La sentenza qui di seguito riportata concerne un caso di immissioni rumorose eccedenti la soglia di tollerabilità e provenienti da un ristorante attiguo alla casa degli attori.
In appello era stato riconosciuto il risarcimento di un danno morale (quantificato in € 15.000,00 per ciascun attore) ed era stato escluso che la relativa domanda fosse da considerarsi tardiva posto che con l’atto introduttivo del giudizio gli attori avevano fatto riferimento a “tutti i danni patiti e patiendi“.
La Suprema Corte, nel cassare sul punto la decisione, ha osservato che in atto di citazione non era stato fatto alcun riferimento né al danno morale né a comportamenti in relazione ai quali potesse configurarsi detto pregiudizio quale conseguenza di un fatto illecito.
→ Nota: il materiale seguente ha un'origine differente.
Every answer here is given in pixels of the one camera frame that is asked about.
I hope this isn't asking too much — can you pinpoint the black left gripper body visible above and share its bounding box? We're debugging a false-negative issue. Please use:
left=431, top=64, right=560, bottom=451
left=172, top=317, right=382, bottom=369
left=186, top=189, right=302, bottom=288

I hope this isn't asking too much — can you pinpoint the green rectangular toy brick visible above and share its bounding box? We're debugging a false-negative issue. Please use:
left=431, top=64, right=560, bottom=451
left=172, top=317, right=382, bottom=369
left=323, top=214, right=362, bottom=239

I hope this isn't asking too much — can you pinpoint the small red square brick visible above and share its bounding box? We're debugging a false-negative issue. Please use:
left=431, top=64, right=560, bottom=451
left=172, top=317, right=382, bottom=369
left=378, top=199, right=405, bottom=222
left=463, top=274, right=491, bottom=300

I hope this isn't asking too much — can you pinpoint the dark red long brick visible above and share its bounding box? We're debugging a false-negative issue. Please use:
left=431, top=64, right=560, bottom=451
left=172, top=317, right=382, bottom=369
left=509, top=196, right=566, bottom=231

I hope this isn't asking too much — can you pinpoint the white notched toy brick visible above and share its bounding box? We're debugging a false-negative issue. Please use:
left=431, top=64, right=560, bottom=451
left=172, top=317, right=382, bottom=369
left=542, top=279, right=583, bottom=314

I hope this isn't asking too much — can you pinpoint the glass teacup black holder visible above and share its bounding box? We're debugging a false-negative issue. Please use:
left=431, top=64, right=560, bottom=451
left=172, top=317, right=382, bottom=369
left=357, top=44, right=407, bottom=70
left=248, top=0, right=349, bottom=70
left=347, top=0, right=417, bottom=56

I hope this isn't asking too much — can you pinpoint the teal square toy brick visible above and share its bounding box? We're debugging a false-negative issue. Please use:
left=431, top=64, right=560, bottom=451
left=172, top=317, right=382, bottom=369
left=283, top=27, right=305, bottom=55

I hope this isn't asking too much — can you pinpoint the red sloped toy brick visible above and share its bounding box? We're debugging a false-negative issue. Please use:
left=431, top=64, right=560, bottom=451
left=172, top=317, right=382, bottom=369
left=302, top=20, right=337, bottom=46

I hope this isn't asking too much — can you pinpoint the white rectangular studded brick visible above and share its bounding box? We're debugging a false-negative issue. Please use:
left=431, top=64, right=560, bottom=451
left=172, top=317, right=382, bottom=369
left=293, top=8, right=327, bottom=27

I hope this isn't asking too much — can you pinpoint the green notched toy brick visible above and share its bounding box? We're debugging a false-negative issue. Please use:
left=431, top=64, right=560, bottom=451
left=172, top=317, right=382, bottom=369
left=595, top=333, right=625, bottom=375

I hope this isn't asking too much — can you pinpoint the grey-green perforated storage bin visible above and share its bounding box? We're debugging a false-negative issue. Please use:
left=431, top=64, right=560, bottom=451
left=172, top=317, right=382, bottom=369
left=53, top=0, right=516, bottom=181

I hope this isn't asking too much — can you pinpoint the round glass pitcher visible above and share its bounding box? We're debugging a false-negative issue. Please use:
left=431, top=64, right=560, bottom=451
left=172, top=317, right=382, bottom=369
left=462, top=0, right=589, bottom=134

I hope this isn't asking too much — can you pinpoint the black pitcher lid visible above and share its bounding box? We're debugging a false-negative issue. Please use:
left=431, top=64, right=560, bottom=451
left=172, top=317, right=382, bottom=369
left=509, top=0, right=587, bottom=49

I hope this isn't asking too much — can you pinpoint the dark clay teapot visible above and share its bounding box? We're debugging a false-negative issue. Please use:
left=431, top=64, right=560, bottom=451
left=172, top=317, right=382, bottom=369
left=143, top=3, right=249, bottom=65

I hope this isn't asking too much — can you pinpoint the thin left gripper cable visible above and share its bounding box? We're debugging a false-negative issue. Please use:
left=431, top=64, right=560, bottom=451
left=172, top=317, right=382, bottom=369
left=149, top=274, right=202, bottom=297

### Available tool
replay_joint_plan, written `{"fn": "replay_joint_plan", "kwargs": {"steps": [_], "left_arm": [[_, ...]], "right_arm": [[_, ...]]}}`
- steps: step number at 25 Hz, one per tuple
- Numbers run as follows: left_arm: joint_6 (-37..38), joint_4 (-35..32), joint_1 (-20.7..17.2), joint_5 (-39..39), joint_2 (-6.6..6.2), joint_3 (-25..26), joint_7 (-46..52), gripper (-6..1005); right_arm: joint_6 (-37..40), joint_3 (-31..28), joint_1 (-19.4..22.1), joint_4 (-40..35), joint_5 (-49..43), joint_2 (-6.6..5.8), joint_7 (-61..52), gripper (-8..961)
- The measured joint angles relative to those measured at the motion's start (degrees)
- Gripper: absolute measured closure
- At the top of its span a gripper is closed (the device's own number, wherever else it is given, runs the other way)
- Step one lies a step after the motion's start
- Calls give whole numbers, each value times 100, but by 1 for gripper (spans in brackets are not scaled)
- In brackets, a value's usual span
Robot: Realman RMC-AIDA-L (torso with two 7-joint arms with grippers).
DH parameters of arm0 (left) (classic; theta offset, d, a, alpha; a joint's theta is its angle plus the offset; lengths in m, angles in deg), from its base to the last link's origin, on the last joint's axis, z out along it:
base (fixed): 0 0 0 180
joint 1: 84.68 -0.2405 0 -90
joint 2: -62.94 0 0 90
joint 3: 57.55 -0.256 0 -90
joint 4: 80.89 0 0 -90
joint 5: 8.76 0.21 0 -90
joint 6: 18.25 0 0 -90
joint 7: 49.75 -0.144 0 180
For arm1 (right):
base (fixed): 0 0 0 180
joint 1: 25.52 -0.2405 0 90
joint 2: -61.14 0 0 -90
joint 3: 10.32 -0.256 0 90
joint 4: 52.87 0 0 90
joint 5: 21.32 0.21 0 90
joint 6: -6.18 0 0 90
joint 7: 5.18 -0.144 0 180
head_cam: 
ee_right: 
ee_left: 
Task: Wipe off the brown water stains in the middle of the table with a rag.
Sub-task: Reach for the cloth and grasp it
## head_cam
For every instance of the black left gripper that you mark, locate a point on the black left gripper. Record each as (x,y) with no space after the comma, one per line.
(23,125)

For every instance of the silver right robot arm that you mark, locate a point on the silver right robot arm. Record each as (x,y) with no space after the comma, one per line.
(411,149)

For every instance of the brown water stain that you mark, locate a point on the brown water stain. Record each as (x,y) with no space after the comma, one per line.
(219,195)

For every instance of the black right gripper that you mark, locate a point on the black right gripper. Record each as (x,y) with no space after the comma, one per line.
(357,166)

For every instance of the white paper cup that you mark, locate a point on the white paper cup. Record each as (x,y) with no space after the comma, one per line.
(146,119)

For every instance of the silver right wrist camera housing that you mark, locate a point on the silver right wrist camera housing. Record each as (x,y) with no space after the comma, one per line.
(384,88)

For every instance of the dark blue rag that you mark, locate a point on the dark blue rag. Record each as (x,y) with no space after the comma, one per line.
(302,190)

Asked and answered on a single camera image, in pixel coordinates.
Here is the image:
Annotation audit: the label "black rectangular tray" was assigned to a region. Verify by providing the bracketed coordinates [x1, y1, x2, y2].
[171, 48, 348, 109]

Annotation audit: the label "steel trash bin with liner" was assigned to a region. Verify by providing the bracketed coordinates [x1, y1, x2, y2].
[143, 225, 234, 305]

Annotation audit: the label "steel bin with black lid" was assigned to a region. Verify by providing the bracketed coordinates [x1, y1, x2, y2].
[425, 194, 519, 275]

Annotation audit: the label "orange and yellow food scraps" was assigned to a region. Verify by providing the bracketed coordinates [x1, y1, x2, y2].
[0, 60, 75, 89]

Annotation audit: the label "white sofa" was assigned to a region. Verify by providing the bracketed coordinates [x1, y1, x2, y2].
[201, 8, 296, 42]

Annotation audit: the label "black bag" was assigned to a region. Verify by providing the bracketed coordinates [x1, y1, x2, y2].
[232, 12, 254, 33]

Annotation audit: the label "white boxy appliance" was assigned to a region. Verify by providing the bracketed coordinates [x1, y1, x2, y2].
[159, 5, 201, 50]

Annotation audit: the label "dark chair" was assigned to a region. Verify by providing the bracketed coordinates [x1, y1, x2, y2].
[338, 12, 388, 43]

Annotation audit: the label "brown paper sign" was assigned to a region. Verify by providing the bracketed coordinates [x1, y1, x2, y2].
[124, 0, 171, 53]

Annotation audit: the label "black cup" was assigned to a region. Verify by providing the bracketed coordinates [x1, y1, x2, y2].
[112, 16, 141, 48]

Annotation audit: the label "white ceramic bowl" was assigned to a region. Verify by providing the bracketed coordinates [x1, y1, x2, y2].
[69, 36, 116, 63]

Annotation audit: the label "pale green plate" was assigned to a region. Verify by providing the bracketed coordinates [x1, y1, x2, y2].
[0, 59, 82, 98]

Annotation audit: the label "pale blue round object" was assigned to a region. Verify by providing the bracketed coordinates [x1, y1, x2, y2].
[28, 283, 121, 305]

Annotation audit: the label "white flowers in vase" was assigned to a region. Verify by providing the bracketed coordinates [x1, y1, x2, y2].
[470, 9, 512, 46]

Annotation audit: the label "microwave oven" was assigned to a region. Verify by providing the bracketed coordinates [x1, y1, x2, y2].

L’estensore della sentenza, quindi, ha rilevato che nel caso di specie non era configurabile il reato di cui all’art. 659 c.p., bensì un illecito amministrativo, ed ha aggiunto che gli attori non avevano lamentato la lesione di un diritto fondamentale della persona costituzionalmente garantito “non essendo tale e non potendo trovare fondamento nella previsione dell’art. 2 Cost. il diritto alla tranquillità domestica“.
E’ stata confermata, invece, la condanna al risarcimento di € 450,00 a titolo di danno biologico in quanto le immissioni avevano acutizzato la gastrite di uno degli attori.
La decisione, per ciò che concerne il danno morale, non è affatto condivisibile.
Nel caso di specie, infatti, è evidente – quantomeno – la violazione di valori protetti dagli artt. 2 e 14 della Costituzione.